Mientras el jefe de Estado Mayor general decía esto, D. Vicente Sardina estiraba los brazos y echaba la cabeza hacia atrás, no con intento de remedar a Jesucristo en la cruz, sino por lo que llaman desperezarse, lo cual advertido por el fiero clerizonte, inspiró a éste las siguientes palabras, que en ejércitos de otra clase no hubieran sido dirigidas a un jefe por un subalterno.
– Sr. D. Vicente, ¿hay pereza?… Bien, iré yo solo en busca de Gui con la gente y las cuatro compañías. Somos cuatrocientos hombres y trescientos soldados. Adelante. Cogeremos al general Gui y se lo presentaremos a Juan Martín.
– Amigo Antón -dijo el general riendo-, no puede uno ni abrir la boca para un condenado bostezo delante de usted… Y gracias que me ha dejado poner un puntal al estómago… ¡Maldito cura! Pero ¿olvida usted que va para tres noches que no hemos dormido? Vamos, que digan las señoras si hay cuerpo que resista a tan larga velada, aunque sea el cuerpo de D. Vicente Sardina el de Valdeaberuelo…
Mosén Antón miró al jefe de la partida con expresión de lástima, y luego arqueando las cejas más negras que ala de cuervo, alargando el hocico y cerrando el puño se expresó de esta manera:
– ¡Dormir, dormir, cuando los franceses han quemado nuestras casas y asesinado a nuestros padres y deshonrado a nuestras mujeres!… sí señor, a nuestras mujeres.

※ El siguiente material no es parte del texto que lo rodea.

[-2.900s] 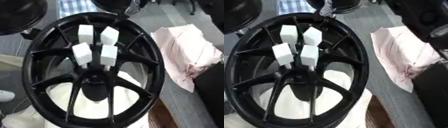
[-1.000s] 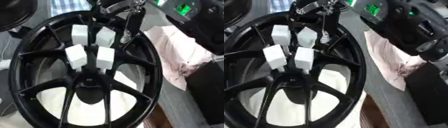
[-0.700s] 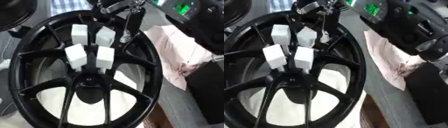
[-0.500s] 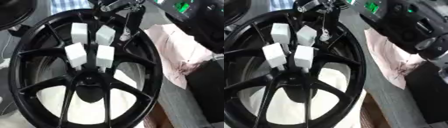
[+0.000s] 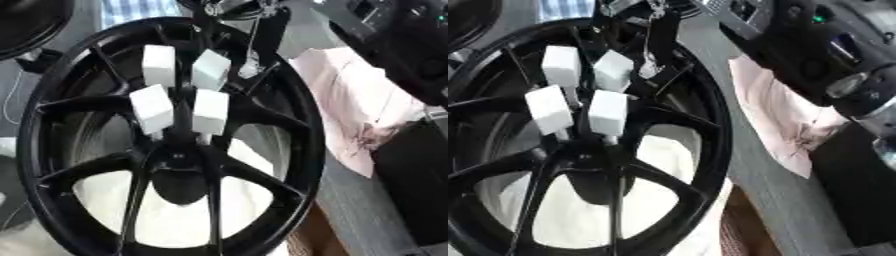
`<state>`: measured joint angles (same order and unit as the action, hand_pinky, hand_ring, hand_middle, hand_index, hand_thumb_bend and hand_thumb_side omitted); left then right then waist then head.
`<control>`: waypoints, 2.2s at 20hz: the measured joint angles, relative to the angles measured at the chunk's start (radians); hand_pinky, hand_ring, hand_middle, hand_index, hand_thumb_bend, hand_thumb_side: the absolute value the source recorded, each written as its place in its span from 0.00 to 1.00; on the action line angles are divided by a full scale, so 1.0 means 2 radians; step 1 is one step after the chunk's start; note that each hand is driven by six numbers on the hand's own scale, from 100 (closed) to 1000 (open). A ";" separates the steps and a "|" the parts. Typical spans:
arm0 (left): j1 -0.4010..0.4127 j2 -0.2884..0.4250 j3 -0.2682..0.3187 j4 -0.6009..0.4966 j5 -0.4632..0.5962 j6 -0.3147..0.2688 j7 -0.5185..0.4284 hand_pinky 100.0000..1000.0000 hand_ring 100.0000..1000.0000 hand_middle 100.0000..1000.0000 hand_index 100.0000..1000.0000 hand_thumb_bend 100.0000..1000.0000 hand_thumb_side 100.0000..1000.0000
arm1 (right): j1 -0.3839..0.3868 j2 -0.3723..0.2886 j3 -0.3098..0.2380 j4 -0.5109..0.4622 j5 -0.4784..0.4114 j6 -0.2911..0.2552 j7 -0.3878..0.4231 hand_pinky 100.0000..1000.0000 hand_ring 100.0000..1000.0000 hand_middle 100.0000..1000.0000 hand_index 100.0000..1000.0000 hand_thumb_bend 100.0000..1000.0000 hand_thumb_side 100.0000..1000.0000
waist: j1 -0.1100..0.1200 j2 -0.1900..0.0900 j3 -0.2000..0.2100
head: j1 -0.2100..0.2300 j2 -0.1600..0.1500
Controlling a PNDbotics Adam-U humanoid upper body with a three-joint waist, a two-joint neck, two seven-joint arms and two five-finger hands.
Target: Pull the pin out of the wheel hub.
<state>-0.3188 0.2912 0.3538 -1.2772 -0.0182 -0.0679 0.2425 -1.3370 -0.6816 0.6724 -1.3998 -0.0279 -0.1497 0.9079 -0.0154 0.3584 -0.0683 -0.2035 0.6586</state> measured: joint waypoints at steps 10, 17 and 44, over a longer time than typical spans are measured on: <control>0.000 0.000 0.000 0.000 0.000 0.000 0.000 0.63 0.40 0.36 0.62 0.35 0.73 | 0.000 0.005 0.003 -0.001 -0.016 0.024 0.000 0.80 0.76 0.58 0.73 0.29 0.10 | 0.000 0.000 0.001 | 0.000 0.000; 0.000 0.000 0.000 0.000 0.000 0.000 0.000 0.63 0.40 0.36 0.62 0.35 0.73 | 0.000 0.009 0.005 -0.001 -0.030 0.033 0.000 0.79 0.75 0.57 0.72 0.30 0.07 | -0.001 0.000 0.001 | 0.000 0.004; 0.001 0.000 0.000 0.000 0.000 0.003 -0.003 0.63 0.40 0.36 0.62 0.35 0.73 | -0.002 0.017 -0.003 0.010 -0.079 0.084 0.001 0.64 0.59 0.31 0.36 0.10 0.00 | -0.002 -0.007 -0.001 | -0.003 0.009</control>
<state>-0.3174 0.2912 0.3539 -1.2772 -0.0177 -0.0612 0.2356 -1.3416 -0.6468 0.6673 -1.3804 -0.1865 0.0187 0.9096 -0.0198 0.3452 -0.0702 -0.2098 0.6759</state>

Sardina reía y nosotros también; pero Trijueque imponiéndonos silencio con su habitual imperioso gesto, prosiguió así:
– Me gustan estos señoriticos que no piensan más que en dormir. ¿Por qué el Sr. Sardina no lleva consigo en campaña un colchón de pluma o canapé de rasos y holandas para echar la siesta? Buenos soldados tiene la patria, buenos, sí… como que se tumban, cuando el enemigo, ocultándose en las sombras de la noche, intenta sorprendernos. Es preciso que los curas echen la llave a la parroquia, se la guarden en el bolsillo, y cogiendo una escopeta, un sable y dos pistolas, corran al campo a enseñar a los patriotas su deber.